> [Work task]
Your answer must consist of exactly the lines below, starting with the line with "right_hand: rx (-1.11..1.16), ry" and going on through the line with "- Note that", and nothing else.

> [Provided data]
☆ ☆ ☆ ☆
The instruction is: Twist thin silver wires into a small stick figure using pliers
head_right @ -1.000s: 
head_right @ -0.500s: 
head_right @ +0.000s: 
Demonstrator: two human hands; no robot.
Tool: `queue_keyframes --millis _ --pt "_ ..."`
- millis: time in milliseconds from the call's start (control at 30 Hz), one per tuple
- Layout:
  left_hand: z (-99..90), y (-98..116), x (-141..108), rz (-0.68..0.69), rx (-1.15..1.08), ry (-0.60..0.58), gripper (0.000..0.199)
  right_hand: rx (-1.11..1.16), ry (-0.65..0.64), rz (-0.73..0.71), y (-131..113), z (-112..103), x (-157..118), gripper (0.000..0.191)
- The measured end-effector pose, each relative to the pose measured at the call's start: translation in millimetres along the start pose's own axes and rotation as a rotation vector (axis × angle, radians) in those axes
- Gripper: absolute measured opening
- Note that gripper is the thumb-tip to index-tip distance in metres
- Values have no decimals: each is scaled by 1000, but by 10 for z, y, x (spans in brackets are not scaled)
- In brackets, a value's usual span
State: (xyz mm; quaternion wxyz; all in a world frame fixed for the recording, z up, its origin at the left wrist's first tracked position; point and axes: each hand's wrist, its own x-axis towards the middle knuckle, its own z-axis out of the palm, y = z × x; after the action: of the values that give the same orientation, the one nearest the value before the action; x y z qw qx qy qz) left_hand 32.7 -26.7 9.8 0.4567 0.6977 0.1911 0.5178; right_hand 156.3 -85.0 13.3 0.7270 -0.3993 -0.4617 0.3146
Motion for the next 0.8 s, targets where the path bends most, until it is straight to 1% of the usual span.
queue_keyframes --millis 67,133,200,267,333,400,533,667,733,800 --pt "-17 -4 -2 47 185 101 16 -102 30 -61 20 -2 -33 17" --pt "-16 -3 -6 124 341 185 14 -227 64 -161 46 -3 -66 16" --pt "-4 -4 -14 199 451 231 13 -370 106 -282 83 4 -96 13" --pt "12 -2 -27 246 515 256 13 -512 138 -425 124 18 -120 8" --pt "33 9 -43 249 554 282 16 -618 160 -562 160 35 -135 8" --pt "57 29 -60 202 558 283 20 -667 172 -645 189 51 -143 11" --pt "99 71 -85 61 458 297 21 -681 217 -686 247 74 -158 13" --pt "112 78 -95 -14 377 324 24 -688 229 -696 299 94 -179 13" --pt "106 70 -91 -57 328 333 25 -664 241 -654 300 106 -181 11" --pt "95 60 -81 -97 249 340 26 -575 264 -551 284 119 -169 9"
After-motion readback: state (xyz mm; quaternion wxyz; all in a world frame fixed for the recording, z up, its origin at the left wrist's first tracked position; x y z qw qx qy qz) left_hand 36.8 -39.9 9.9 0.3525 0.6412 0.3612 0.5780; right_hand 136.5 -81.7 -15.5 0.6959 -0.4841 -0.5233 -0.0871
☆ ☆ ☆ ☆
> [Answer space]
  right_hand: rx (-1.11..1.16), ry (-0.65..0.64), rz (-0.73..0.71), y (-131..113), z (-112..103), x (-157..118), gripper (0.000..0.191)
- The measured end-effector pose, each relative to the pose measured at the call's start: translation in millimetres along the start pose's own axes and rotation as a rotation vector (axis × angle, radians) in those axes
- Gripper: absolute measured opening
- Note that gripper is the thumb-tip to index-tip distance in metres

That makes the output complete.